I had 3 teenagers (17/18 years old) on board and one had sailed all the way round the Atlantic with me. He was the youngest person to ever become an RYA Yachtmaster, was good company but had some teenage traits. As the Gale was coming upon us I asked him to go forward with me (as he was the fittest, most experienced person on board) to help mount the storm jib on my relatively complicated and specialised Dyarchy system. His first reaction was "Why always me - get someone else to go". Later it was "let me finish my beer first" (no I dont run a dry boat!). Eventually, amidst howling winds and flying spray I managed to coax him and the Storm Jib onto the fore deck. To my horror I saw he had a bottle of beer in one hand and I told him to get rid of it before we started. He said "no, I can manage OK". I refused to commence dealing with the Storm Jib until he got rid of his beer. For about 5 minutes we had a standoff, covered in water and spray on the foredeck, in the middle of a howling gale until he finally relented!
With the seas getting worse, I had to drop the fully reefed mizzen sail (the main had been taken down long before) as the waves, coming from the stern, were tending to twist the boat round which could have been very dangerous if we presented ourselves broadside to the waves. I reckoned that, with the jib only at the front, it's pull would counteract the tendency to twist round.
It was important to keep the waves coming onto the stern quarter in order to keep control. John (another teenager) was fortunately a pretty experienced racing sailor and I only trusted him and myself to judge the waves accurately enough to hold Vittoria on track.
The seas became quite horrifying. In the darkness of the night you would first hear the tremendous roar of a breaking wave approaching the stern. Next you would see the white wall of surf coming out of the dark. Then you would struggle to stop the boat from twisting as the surf thundered past.
Miraculously we stopped it from going broadside on throughout and we never got pooped - maybe because of the voluminous galleon stern at the back always rising to the waves. In typical teenage fashion, John would let out a loud whoop of delight every time a breaking wave thundered through - he was acting as if it was some fantastic fair ground ride.

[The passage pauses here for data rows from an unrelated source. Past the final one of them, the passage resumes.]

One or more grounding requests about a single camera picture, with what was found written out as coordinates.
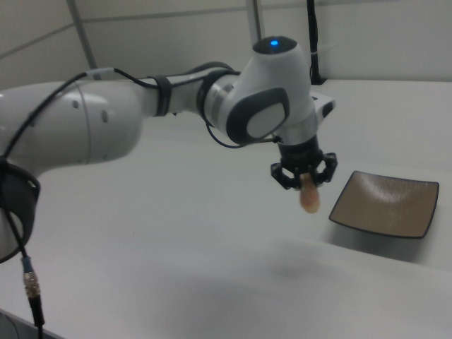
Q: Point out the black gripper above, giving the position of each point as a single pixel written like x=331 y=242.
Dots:
x=300 y=152

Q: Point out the sugared orange bread roll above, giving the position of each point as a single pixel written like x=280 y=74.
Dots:
x=310 y=197

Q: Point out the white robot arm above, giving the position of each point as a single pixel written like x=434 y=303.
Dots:
x=106 y=116

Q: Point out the square brown ceramic plate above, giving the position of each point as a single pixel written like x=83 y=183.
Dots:
x=385 y=205

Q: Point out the black camera pole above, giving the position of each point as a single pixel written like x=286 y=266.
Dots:
x=312 y=35

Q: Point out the grey wall frame post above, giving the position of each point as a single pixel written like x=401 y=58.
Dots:
x=83 y=35
x=256 y=17

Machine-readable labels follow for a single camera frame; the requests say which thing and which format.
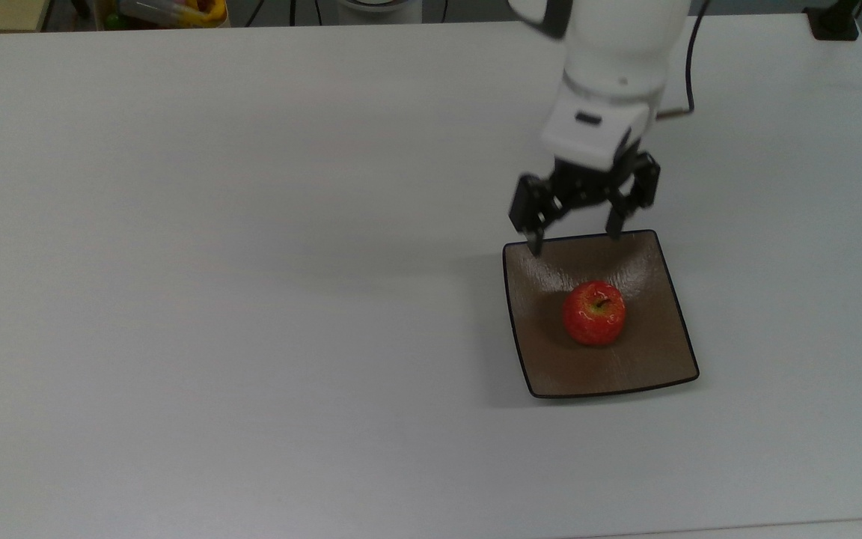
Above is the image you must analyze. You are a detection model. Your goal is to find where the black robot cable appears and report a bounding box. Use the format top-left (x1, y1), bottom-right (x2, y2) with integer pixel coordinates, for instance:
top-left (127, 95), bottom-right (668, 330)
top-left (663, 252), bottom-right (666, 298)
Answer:
top-left (655, 0), bottom-right (713, 121)

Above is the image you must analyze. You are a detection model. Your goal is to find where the brown square ceramic plate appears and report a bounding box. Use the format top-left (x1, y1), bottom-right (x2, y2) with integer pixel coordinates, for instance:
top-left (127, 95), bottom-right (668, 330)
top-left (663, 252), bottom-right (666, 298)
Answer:
top-left (502, 229), bottom-right (700, 400)

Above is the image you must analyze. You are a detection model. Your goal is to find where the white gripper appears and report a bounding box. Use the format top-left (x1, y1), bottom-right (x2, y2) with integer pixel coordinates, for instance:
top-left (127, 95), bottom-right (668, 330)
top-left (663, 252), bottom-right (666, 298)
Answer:
top-left (509, 77), bottom-right (661, 258)

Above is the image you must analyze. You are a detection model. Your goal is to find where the black table clamp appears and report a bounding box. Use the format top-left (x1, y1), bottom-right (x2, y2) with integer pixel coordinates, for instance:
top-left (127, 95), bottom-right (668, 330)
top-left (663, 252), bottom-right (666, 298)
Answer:
top-left (804, 0), bottom-right (862, 42)

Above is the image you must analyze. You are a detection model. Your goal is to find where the red apple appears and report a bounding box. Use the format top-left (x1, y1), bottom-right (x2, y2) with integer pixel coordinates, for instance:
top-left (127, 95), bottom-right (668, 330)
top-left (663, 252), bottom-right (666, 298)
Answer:
top-left (562, 280), bottom-right (627, 347)

After 6 hours the wind started to abate and exhausted and cold John and myself handed over the watch and fell into our berths.
The next day one of my older crew, Brendan, admitted he thought we were going to die the previous night. One of my regular and very experienced crew admitted to me several years later that he also thought we were going to die that night and the third teenager, Pip, said it was just like he imagined Cape Horne would be like - so what must Cape Horne really be like!
We later heard on the radio that another yacht out that night had sunk but it sounded like no deaths.
* ICW stands for Intra Coastal Waterway - an inland waterway that shadows the coast and stretches from Norfolk, Virginia to Florida and was "built" by the American Army Corps of Engineers for security reasons. It relies mostly on existing natural waterways and allows a passage for vessels inland of Cape Hatteras.